The photographer shares a desert island disc selection of his all-time favourite music.
After discovering a whole lot more about both his Berlin neighbourhood and himself during lockdown, multidisciplinary artist Wolfgang Tilmans -- whose collage of photographs celebrating touch and intimacy for i-D's The Faith In Chaos Issue was a real tease during a global pandemic -- is feeling kind of ok about the future of the world.
“I don’t like all this talk of how everything will change from here on,” he tells i-D. “It helps to look at paintings of a village fair from the 15th century to understand that people also wanted to be close to each other in past centuries. There were pandemics then too, but life continues afterwards. We will be close to each other again. It is the lifeblood of civilization. That inspires me.”Talking of inspiration, if you’re searching for some, look no further than Wolfgang’s latest single “Growing”. Originally part of his 2017 Tate Modern exhibition of sound, light and video called ‘South Tank’, the track is a collaboration with LA duo Wreck and Reference who sample Wolfgang’s vocals (and a jangling set of house keys) over a droning techno beat. “I always thought it was really special,” he says, “but hadn’t quite found a place for it independently -- now I feel it is the right moment to put it out.”

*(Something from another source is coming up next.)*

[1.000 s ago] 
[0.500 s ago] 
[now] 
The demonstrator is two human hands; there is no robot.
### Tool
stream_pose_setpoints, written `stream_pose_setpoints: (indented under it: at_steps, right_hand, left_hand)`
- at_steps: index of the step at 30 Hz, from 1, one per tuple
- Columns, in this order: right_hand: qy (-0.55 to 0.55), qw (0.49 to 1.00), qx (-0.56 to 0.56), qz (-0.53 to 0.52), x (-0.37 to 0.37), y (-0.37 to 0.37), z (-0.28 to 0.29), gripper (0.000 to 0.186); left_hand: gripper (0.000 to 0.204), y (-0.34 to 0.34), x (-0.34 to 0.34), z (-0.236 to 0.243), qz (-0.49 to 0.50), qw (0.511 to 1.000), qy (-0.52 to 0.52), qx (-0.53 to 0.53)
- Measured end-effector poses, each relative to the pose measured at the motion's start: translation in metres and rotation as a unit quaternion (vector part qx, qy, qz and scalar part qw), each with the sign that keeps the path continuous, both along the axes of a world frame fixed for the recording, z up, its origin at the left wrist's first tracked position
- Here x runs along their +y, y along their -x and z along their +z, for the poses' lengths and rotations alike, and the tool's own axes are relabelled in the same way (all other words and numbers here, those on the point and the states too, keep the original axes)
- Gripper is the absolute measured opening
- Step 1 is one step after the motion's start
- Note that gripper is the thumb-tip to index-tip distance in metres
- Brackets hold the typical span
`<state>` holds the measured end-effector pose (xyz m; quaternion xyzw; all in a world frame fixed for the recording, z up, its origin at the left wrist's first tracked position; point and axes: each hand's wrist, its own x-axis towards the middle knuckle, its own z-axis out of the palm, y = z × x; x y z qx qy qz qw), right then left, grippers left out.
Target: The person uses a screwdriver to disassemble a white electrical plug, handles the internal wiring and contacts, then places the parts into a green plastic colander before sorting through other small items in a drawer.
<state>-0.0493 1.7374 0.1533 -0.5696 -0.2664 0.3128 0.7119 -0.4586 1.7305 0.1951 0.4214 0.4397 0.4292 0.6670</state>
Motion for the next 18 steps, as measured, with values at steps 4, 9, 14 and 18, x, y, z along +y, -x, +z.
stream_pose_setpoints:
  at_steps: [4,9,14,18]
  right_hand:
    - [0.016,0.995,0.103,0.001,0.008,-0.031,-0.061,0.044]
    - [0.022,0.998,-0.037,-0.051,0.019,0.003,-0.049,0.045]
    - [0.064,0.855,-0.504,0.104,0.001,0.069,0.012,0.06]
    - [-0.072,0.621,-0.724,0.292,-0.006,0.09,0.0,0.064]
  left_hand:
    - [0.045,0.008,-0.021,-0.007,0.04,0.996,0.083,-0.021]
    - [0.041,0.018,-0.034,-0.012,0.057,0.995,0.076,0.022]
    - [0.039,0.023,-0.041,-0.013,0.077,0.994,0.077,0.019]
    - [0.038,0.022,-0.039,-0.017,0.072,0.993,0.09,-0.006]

“Growing” features in an eclectic new playlist, made by Wolfgang Tillmans for i-D, that sits at 1 hour 46 minutes and takes listeners on a journey through some of the artist’s all-time favourite pieces of music.
“It’s maybe the most revealing playlist I have ever put out,” he says. “Besides some very recent music that I came to notice, and a couple of my own tunes, it contains many of my lifetime favourites, spanning chants from Taizé that I’ve listened to since I was thirteen, to South African-based producer Oskid’s track “Disappear” that I can’t stop coming back to since bringing it home from Johannesburg two years ago. Then there are the 'synth carpets’ of FPU’s “Crockett’s Theme” that have touched me deeply since I first heard them almost twenty years ago, and Neil Young’s “Like a Hurricane (live)”, which is my desert island chart topper. There is a thread of trust running through this.”